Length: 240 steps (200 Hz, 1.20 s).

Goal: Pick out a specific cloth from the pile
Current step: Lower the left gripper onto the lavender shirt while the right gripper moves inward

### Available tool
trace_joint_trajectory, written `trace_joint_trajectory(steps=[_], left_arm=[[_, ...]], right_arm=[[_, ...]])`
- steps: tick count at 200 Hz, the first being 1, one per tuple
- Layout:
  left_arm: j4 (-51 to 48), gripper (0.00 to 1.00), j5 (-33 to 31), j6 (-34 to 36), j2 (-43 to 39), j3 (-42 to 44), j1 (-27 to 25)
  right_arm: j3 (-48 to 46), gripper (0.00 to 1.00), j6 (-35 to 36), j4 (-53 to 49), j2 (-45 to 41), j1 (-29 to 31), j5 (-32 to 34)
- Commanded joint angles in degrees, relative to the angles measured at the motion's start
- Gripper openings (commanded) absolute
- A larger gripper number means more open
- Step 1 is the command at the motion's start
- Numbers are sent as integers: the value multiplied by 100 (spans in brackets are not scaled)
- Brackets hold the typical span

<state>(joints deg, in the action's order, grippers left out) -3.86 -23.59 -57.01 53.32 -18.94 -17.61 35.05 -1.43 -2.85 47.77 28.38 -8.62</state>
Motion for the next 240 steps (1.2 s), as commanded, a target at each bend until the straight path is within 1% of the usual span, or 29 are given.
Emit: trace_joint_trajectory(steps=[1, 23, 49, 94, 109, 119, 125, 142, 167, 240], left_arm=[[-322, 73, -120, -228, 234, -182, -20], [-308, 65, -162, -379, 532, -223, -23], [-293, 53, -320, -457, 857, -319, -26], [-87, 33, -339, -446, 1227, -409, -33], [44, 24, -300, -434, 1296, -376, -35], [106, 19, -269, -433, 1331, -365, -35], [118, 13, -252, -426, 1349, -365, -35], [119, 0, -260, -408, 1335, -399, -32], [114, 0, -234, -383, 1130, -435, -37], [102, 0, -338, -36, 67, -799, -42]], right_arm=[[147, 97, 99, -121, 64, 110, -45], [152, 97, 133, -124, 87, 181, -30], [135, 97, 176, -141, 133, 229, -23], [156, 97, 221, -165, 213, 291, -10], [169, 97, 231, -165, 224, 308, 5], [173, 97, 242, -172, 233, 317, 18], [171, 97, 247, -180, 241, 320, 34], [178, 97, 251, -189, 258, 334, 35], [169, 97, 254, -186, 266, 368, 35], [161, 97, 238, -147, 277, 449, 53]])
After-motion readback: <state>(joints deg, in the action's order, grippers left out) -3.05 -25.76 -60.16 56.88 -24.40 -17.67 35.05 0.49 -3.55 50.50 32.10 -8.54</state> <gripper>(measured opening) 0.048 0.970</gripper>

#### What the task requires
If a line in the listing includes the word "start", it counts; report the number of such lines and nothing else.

#### Problem solution
2